§ **What this task involves**:
Note each line in the data holding the string "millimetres" and report it.

Excerpts from a dataset:
--------
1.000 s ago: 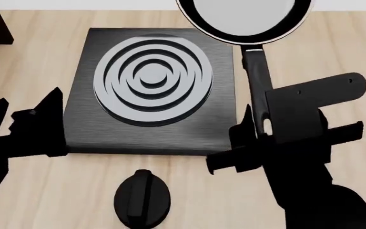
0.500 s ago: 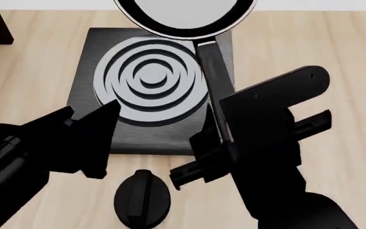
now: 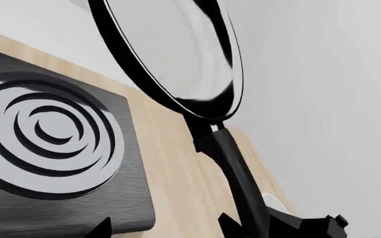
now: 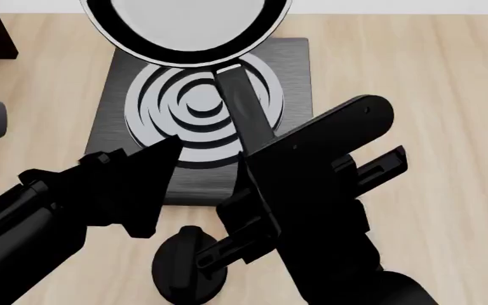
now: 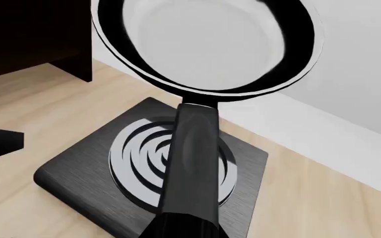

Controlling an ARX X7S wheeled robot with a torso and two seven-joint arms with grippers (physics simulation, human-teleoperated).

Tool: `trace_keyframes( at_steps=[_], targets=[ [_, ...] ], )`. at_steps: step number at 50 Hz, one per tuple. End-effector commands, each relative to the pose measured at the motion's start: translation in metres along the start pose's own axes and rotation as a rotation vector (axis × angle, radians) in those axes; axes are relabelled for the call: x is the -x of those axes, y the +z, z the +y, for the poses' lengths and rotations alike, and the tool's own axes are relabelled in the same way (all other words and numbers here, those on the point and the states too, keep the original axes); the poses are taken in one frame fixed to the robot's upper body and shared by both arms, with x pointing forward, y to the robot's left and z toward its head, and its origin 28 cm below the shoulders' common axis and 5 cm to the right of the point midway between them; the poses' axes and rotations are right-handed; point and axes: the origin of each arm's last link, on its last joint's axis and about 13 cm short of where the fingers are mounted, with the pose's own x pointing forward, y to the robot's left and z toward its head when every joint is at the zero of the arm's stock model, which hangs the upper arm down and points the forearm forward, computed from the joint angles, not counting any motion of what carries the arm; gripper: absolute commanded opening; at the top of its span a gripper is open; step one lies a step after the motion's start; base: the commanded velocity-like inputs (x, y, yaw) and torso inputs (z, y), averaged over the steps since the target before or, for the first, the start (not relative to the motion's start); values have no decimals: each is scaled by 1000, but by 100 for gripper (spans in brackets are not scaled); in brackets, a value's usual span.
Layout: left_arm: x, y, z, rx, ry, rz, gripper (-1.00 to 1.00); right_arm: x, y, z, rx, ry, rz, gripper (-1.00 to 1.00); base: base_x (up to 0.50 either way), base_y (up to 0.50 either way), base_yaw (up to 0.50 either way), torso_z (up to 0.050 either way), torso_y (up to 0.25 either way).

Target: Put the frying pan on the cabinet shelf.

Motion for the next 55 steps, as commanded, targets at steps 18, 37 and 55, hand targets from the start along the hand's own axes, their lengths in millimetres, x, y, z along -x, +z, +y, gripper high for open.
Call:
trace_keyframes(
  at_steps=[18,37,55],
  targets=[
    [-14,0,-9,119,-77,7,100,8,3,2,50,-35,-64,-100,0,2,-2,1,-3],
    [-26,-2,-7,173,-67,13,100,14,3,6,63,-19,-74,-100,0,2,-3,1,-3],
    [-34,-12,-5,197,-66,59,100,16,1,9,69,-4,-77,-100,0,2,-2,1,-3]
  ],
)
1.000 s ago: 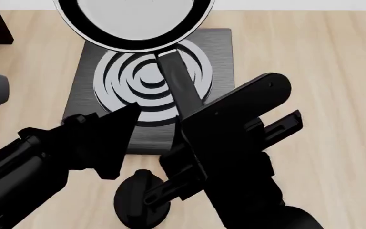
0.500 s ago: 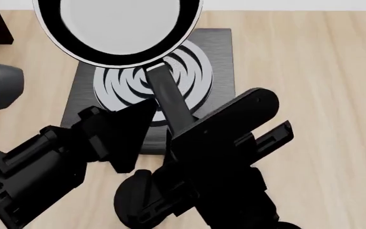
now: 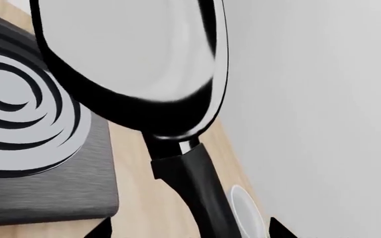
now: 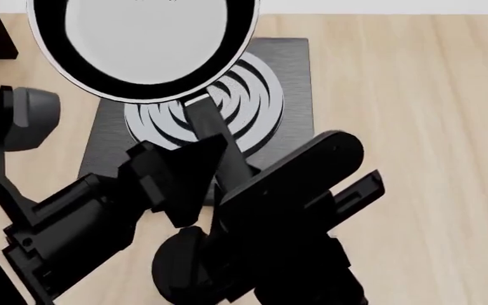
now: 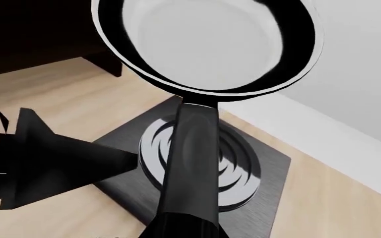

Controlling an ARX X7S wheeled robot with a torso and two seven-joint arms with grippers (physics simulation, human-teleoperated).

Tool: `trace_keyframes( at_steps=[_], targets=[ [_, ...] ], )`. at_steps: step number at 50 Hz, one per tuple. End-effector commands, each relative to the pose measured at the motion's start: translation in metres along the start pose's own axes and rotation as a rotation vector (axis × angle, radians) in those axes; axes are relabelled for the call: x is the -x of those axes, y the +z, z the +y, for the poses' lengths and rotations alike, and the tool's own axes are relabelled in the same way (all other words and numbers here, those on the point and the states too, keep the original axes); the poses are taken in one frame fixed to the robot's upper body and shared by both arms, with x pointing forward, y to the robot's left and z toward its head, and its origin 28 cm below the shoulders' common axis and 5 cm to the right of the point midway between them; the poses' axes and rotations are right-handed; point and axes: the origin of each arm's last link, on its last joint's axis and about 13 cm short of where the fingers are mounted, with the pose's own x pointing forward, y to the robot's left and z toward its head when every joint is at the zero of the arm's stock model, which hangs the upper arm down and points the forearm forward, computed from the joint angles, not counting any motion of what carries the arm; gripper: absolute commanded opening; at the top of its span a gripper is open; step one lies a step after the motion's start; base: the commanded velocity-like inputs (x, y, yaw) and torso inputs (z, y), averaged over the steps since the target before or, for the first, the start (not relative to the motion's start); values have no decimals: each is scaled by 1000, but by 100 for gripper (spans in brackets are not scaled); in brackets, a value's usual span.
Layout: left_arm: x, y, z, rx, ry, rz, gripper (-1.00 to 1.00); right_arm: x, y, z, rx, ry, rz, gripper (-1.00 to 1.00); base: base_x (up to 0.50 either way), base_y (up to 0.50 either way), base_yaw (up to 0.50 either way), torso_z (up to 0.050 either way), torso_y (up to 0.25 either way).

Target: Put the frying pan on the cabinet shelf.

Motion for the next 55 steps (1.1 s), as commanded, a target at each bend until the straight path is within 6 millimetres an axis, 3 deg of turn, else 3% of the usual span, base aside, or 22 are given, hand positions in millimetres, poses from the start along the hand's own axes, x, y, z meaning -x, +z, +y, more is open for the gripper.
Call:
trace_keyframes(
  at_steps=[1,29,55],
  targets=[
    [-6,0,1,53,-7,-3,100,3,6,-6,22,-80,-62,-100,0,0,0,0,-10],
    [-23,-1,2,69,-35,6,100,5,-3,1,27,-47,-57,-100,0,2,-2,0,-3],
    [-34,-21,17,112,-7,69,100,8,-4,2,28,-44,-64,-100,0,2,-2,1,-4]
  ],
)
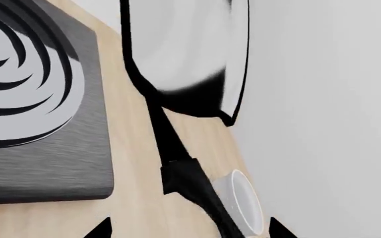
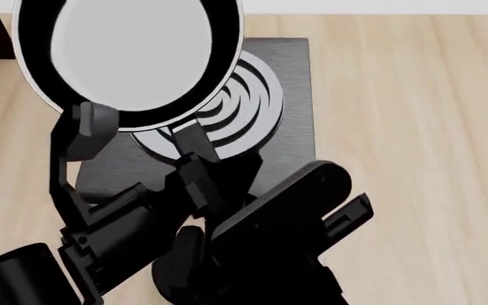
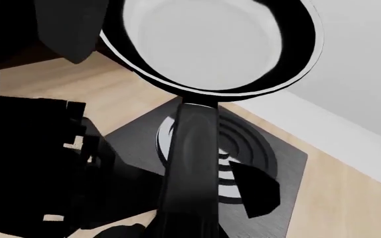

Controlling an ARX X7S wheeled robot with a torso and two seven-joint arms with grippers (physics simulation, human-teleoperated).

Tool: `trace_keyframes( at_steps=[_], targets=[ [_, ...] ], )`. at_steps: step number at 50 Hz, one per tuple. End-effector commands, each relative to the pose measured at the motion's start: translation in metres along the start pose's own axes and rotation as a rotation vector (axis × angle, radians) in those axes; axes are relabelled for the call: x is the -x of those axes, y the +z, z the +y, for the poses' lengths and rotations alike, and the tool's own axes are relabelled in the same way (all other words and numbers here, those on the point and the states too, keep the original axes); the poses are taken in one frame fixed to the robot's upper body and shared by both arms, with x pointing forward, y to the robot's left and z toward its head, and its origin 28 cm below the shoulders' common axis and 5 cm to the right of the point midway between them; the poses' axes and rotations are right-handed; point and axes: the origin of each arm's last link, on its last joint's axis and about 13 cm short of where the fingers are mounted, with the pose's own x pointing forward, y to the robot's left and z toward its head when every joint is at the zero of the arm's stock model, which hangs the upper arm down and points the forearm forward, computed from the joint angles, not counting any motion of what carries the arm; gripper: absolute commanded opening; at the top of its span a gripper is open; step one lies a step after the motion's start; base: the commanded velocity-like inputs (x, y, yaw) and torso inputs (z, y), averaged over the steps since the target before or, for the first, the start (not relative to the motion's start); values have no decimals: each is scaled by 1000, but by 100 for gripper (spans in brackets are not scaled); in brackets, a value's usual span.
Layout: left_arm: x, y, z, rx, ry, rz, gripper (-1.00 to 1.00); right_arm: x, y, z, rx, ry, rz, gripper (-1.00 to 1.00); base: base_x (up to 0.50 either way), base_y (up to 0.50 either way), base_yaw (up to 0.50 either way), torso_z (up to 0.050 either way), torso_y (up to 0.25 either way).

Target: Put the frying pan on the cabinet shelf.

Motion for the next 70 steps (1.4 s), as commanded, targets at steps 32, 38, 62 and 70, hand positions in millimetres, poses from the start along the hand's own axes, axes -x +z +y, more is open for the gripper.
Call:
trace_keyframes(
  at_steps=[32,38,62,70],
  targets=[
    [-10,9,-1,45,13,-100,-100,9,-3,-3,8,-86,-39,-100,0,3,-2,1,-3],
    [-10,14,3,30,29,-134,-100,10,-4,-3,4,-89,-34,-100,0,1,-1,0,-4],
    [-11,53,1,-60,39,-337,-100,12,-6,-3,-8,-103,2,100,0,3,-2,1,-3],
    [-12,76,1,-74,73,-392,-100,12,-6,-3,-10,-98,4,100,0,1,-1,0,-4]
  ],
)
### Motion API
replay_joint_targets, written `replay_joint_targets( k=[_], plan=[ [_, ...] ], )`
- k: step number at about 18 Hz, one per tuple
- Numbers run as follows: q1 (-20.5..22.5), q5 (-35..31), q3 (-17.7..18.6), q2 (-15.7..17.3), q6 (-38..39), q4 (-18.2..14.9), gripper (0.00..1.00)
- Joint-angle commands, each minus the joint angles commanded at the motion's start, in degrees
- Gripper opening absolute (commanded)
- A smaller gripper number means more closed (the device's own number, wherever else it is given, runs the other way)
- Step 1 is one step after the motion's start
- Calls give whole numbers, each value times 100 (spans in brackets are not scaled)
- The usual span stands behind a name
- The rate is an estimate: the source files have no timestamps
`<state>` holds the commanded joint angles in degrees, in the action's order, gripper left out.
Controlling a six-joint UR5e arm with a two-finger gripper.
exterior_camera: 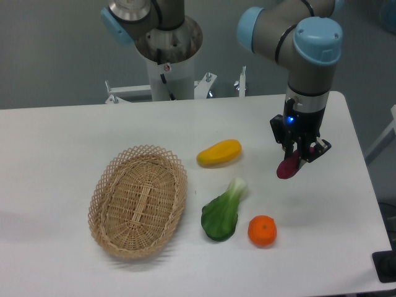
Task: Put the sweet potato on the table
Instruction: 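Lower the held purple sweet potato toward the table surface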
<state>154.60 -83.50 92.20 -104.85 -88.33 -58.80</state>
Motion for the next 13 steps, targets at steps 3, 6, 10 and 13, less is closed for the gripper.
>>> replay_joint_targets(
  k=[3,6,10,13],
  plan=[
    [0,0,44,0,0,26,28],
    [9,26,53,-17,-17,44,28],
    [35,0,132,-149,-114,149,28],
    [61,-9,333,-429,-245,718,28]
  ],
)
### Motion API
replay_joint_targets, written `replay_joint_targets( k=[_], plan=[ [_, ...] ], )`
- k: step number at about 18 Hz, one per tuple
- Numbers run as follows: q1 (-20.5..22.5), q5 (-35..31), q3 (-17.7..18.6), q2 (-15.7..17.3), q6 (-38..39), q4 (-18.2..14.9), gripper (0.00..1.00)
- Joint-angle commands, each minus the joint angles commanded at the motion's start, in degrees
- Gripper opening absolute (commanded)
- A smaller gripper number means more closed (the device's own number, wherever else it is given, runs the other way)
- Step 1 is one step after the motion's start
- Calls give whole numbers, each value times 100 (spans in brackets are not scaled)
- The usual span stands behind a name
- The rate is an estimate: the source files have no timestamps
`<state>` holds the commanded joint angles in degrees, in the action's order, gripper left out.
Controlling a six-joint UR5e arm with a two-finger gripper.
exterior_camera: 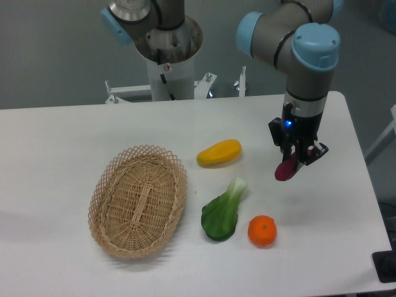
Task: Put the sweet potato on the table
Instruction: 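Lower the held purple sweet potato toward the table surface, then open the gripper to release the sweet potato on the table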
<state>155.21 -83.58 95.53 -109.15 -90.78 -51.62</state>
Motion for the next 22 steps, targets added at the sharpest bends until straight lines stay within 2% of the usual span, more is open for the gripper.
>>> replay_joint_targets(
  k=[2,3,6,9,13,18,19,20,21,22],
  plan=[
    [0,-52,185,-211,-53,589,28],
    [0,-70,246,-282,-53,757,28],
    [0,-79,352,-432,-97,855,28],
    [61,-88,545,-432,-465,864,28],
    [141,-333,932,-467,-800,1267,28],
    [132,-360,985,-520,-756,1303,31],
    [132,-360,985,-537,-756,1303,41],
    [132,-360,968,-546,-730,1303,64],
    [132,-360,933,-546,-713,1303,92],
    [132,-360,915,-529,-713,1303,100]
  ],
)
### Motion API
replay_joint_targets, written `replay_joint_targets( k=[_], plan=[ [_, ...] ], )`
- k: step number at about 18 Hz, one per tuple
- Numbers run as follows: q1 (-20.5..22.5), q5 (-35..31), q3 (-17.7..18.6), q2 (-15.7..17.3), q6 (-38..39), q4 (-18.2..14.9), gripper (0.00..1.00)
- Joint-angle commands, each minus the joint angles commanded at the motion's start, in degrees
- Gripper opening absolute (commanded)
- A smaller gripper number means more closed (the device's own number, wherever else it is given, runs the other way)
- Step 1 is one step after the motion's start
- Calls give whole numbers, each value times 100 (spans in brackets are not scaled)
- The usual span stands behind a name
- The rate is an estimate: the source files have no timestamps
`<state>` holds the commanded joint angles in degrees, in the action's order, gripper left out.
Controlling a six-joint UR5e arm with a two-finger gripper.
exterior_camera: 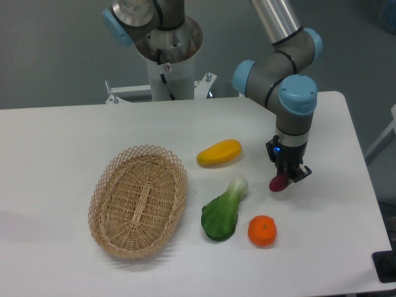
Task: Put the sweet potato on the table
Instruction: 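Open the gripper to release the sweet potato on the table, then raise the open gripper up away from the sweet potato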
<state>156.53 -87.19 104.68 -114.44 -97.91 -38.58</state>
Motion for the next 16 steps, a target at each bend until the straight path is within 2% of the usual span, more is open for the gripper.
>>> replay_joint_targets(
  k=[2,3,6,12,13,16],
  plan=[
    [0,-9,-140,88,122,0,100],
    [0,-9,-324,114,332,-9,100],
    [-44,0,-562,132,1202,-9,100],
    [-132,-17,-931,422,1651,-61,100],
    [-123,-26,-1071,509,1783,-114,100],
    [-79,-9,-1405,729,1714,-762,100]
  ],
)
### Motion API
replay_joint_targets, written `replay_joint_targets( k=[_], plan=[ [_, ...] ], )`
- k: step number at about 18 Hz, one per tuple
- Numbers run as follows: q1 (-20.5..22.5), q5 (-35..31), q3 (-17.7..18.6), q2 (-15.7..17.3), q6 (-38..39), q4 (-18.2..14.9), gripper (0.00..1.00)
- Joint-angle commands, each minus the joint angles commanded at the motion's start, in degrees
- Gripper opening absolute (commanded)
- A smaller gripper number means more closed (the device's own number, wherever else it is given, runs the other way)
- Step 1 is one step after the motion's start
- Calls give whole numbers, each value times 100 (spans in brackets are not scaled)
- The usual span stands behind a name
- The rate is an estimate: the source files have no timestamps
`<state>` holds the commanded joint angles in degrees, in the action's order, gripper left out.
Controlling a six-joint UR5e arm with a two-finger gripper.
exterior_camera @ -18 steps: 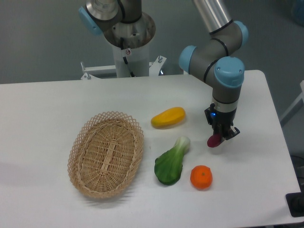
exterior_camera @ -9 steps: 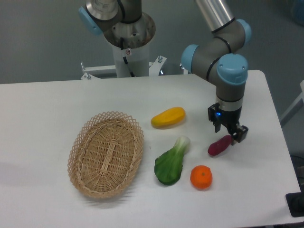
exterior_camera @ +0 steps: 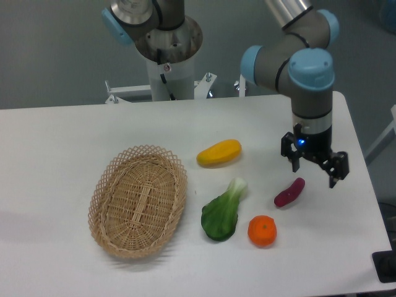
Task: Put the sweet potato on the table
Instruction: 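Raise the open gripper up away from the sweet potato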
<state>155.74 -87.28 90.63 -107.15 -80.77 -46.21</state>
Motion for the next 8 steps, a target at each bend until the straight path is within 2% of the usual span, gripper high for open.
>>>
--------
§ **Result**:
Motion for the next 55 steps, as commanded, targets at steps 18, 37 and 55, hand targets from the start along the hand's own axes, their lengths in millimetres, x, y, z along -x, +z, +y, gripper high for open.
Motion for the next 55 steps (1.1 s), as commanded, a target at each bend until the straight path is within 6 millimetres an axis, 3 deg of turn, else 3% of the usual span, base aside, or 22 are given, hand positions in millimetres, poses from the start along the hand's own axes, x, y, z meaning -x, +z, +y, more is open for the gripper.
Motion for the next 70 steps (1.4 s), as commanded, targets at steps 32, 38, 62 and 70, hand positions in millimetres, poses from the start along the hand's own axes, axes -x +z +y, more is open for the gripper.

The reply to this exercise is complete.